Toutes les idées sont les bienvenues !
Résister et créer selon quelle perspective ?
Oui en tous cas à la résistance.
Debout l'homme !
pour le titre debout les vieux, je remercie l'adjudant Jacques Péricard, sous-officier au 95° régiment d'Infanterie, qui le 8 avril 1915, à Verdun, au Bois Brûlé, pour donner du courage à sa compagnie à bout de force, aurait donné ce commandement : debout les morts !. Ces mots sous-titrent ses propres mémoires et constituent la devise du 3° Régiment d'Infanterie de Marine.
Je n'ai pas la fibre guerrière, ai «milité» en faveur de l'objection de conscience, et rempli mes obligations comme soldat de 2° classe alors que mon titre d'ingénieur m'aurait ouvert un autre statut.
Cel ne m'empêche pas de ne pas confondre dans la même réprobation vigoureuse les instigateurs des conflits mondiaux ou locaux, les actifs qui ont bénéficié des dommages et des horreurs de la guerre comme les passifs qui par lâcheté ont suivi le mouvement par peur ou calcul, avec les victimes souvent héroïquement anonymes, civiles et militaires, de leurs sanglantes manipulations, qui ont plus que ma sympathie, ma reconnaissance.

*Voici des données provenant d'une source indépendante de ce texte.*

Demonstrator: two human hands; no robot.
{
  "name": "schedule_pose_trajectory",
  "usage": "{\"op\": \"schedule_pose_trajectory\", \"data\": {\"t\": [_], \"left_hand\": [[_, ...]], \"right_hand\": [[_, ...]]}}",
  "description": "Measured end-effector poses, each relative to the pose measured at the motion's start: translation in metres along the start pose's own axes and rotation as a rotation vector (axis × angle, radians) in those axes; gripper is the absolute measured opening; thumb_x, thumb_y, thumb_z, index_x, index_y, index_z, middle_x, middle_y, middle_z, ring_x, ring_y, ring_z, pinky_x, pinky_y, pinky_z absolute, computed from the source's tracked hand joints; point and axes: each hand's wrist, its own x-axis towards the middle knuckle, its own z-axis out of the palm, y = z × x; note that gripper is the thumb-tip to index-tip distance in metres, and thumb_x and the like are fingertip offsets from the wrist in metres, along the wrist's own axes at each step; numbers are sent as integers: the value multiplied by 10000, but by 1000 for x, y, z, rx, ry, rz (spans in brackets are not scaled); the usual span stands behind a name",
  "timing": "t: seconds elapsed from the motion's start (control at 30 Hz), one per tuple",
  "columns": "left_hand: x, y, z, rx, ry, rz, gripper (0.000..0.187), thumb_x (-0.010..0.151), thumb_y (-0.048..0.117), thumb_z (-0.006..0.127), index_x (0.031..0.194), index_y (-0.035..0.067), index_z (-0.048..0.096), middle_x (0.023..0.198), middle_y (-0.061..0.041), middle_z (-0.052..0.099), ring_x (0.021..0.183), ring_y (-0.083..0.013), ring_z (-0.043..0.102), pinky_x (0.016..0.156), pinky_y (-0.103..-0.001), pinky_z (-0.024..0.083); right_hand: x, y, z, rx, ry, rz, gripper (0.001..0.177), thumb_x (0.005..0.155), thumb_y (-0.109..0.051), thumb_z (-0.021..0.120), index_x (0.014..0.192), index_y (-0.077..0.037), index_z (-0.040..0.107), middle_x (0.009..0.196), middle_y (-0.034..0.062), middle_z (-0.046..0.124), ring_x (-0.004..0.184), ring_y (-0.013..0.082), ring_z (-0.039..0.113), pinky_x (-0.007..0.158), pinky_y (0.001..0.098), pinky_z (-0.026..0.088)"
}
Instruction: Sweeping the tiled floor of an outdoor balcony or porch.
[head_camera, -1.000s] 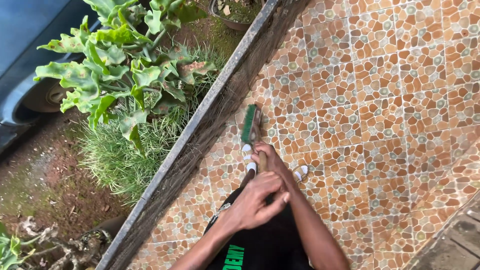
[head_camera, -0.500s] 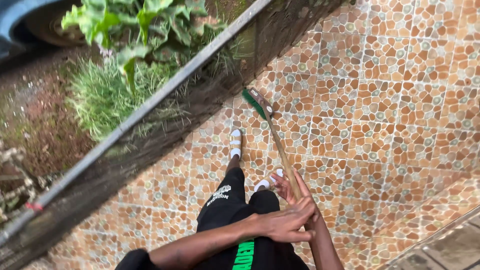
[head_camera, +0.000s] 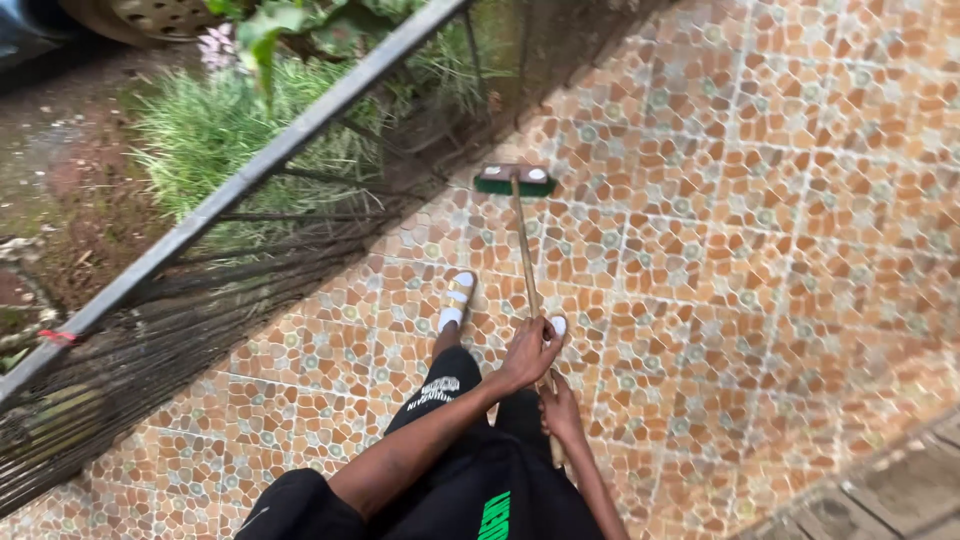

objectif présidentielles 2007
sans qu'il y ait de rapport évident entre les deux contenants ni même entre les deux contenus.
Je ne me permettrai(s) -au futur comme au conditionnel- bien entendu pas d'interpeller Mademoiselle Ségolène Royal par le cri de guerre «debout la vieille !».
Je ressens ce lien comme au mieux une erreur, au pire un abus de confiance.
Maintenant, comme disait ma grand'mère «de quoi j'me plains ?».